> [Exercise] Write each line word for word, from the line that contains "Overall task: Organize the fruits" through the last line of the material below.

> [Data]
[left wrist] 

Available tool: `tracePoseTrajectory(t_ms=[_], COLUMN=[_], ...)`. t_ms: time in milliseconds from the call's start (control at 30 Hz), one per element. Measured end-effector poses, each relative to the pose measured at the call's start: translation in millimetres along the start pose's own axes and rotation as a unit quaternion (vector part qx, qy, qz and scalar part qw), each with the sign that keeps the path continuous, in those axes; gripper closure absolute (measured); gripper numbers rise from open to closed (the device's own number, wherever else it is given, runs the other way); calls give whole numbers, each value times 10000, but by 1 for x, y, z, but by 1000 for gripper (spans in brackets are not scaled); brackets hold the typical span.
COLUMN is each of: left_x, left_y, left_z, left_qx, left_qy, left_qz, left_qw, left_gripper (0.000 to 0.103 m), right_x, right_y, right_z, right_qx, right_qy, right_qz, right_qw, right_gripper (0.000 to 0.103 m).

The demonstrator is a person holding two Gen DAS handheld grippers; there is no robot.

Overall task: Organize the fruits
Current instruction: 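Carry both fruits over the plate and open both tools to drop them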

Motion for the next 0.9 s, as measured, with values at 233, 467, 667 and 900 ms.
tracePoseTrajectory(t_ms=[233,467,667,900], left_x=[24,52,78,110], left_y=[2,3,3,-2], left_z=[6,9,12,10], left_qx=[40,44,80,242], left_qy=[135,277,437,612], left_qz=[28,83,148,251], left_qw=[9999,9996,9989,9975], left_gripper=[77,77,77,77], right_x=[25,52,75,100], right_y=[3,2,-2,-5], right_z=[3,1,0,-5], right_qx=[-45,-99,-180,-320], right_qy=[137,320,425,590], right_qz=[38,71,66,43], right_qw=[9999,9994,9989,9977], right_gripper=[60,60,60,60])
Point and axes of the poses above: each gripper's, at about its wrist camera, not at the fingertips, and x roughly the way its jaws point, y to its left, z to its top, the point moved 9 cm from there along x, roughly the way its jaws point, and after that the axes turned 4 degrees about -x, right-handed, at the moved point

> [Output below]
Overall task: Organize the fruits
Current instruction: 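Carry both fruits over the plate and open both tools to drop them
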
Motion for the next 0.9 s, as measured, with values at 233, 467, 667 and 900 ms.
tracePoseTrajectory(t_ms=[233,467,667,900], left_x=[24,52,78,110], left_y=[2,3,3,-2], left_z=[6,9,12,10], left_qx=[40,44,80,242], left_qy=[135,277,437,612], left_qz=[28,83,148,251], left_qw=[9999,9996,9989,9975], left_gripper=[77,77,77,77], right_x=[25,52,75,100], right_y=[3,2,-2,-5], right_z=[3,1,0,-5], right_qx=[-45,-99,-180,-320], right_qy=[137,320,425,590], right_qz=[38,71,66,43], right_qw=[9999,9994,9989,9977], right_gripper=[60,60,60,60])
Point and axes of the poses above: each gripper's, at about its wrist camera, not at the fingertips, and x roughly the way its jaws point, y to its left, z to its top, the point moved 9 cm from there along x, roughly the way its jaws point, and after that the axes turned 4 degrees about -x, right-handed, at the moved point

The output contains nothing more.